Der Iran durchbricht Amerikas Anspruch auf allgemeine Kooperationswilligkeit. Er nutzt die Chancen, die der global etablierte Kapitalismus einer Staatsgewalt bietet, die ein ziemlich produktiv gemachtes kopfstarkes Volk sowie als Devisenquelle eine Menge Erdöl und Erdgas unter ihrer Kontrolle hat. Er schafft das ziemlich erfolgreich ohne gepflegte Geschäftsbeziehungen zum amerikanischen Mutterland der Weltwirtschaft. Er behauptet sich als souveränes und potentes Staatsgebilde trotz aller Widerstände, die die Weltmacht seit der islamischen Revolution seiner Teilnahme am globalen Geschäftsleben und seinen Bemühungen um gute Außenbeziehungen entgegensetzt und im Innern des Landes gegen die etablierte Herrschaft stiftet oder fördert. Bis zu einem gewissen Grad bringt Iran es sogar hin, mit seinem Anti-Amerikanismus und Anti-Zionismus und wegen der Feindschaft, die er sich damit einhandelt, unter US-geschädigten Machthabern und politischen Kräften Anerkennung, sogar Gefolgschaft zu finden. Das Atomprogramm, das er so entschieden und so weltöffentlich betreibt, dient nicht bloß der wirtschaftlichen Entwicklung des Landes; mit ihm will die Regierung demonstrieren, wie weit das fromme Gemeinwesen technologisch und ökonomisch trotz und mit seiner nachdrücklich erwiderten Amerika-Feindschaft kommt, und zur Nachahmung ermuntern.
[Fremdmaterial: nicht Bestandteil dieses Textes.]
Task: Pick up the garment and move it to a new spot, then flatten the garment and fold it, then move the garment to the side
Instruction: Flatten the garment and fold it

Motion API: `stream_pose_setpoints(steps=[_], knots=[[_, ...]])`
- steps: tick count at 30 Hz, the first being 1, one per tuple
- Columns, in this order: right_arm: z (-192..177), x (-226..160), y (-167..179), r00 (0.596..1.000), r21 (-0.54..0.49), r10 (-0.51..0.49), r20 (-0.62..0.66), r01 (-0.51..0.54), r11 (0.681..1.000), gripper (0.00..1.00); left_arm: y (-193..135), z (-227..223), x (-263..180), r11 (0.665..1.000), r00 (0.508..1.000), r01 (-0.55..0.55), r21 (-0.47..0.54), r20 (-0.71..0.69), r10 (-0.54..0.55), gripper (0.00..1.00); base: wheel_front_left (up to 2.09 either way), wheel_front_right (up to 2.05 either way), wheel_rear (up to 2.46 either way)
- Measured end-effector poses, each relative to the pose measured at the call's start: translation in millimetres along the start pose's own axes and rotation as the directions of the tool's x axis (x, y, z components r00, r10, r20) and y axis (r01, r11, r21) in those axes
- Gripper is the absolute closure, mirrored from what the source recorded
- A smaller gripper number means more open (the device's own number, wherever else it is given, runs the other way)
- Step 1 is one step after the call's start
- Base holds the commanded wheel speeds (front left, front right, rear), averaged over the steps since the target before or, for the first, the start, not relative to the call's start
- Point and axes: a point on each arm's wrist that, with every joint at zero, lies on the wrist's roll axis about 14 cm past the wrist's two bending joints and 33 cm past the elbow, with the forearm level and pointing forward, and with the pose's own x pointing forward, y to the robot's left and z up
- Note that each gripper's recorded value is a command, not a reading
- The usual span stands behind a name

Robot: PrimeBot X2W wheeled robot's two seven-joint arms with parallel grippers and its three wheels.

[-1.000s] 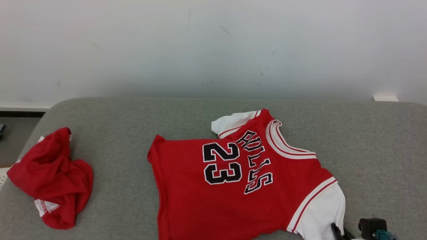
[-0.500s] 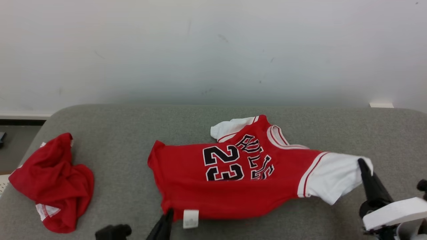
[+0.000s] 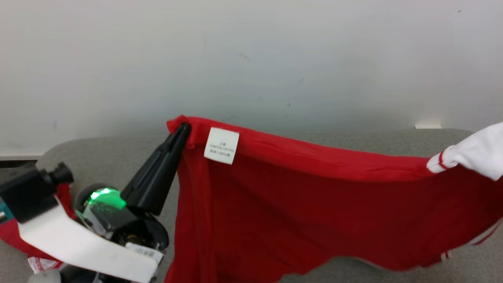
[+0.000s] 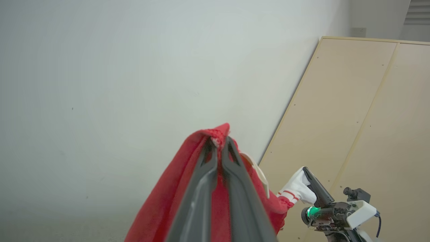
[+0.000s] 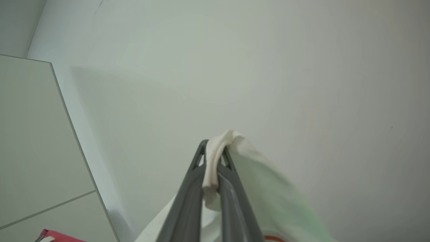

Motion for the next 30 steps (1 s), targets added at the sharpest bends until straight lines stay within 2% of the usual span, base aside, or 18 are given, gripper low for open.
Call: stream_pose_setpoints(steps=[5, 8, 12, 17, 21, 25, 30], knots=[[32.8, 9.2, 8.6, 0.999, -0.068, 0.03, 0.026, -0.028, 0.997, 1.0, -17.2, 18.6, 25.4, 0.995, 0.996, 0.08, 0.059, -0.03, -0.078, 1.0, 0.0, 0.0, 0.0], [30.9, 23.0, 0.6, 1.0, -0.099, 0.004, -0.015, -0.006, 0.995, 1.0, -5.8, 16.3, 43.6, 0.994, 0.995, 0.067, 0.087, -0.073, -0.061, 1.0, 0.0, 0.0, 0.0], [7.3, 50.2, -19.7, 0.993, -0.101, -0.064, -0.099, 0.054, 0.993, 1.0, 29.0, -4.4, 69.1, 0.994, 0.987, 0.004, 0.108, -0.158, 0.013, 1.0, 0.0, 0.0, 0.0], [-21.5, 105.8, -43.4, 0.981, -0.12, -0.122, -0.154, 0.104, 0.987, 1.0, 86.6, -27.4, 112.6, 0.982, 0.972, -0.083, 0.17, -0.206, 0.117, 1.0, 0.0, 0.0, 0.0], [-33.7, 158.8, -72.7, 0.977, -0.142, -0.166, -0.134, 0.146, 0.979, 1.0, 135.0, -35.4, 157.2, 0.966, 0.971, -0.142, 0.218, -0.16, 0.179, 1.0, 0.0, 0.0, 0.0], [-52.0, 211.9, -93.2, 0.983, -0.125, -0.16, -0.088, 0.149, 0.981, 1.0, 173.7, -36.2, 200.9, 0.953, 0.978, -0.183, 0.242, -0.052, 0.201, 1.0, 0.0, 0.0, 0.0], [-84.2, 252.2, -123.4, 0.981, -0.118, -0.18, -0.068, 0.172, 0.978, 1.0, 207.3, -46.7, 238.3, 0.938, 0.98, -0.197, 0.284, 0.07, 0.184, 1.0, 0.0, 0.0, 0.0]])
Mit seinen relativen Erfolgen und erst recht mit dieser zuletzt genannten Ambition wird Iran für die USA vom ärgerlichen Ausnahmefall zur schwer erträglichen Provokation. Zwar bleibt es allemal noch Sache der US-Regierung, die iranische Herausforderung hoch oder niedrig zu hängen, das Niveau der Feindschaft zu bestimmen, die sie dem Abweichler ansagt, und die Felder der Auseinandersetzung sowie die Waffen festzulegen, mit denen dem „Mullah-Regime“ seine Selbstbehauptung bestritten wird. Die Gefahr, dass der Staat, wenn schon nicht mit seiner theokratischen Verfassung, dann doch mit seinem antiamerikanischen Erfolgsweg Schule macht, ist aber längst ernst genug, um mit Vorrang bekämpft zu werden. Und mit dem möglichen zivil-militärischen „dual use“ des iranischen Atomprogramms ist auch für die Obama-Administration definitiv klar: Das Regime in Teheran muss „gestoppt“ werden.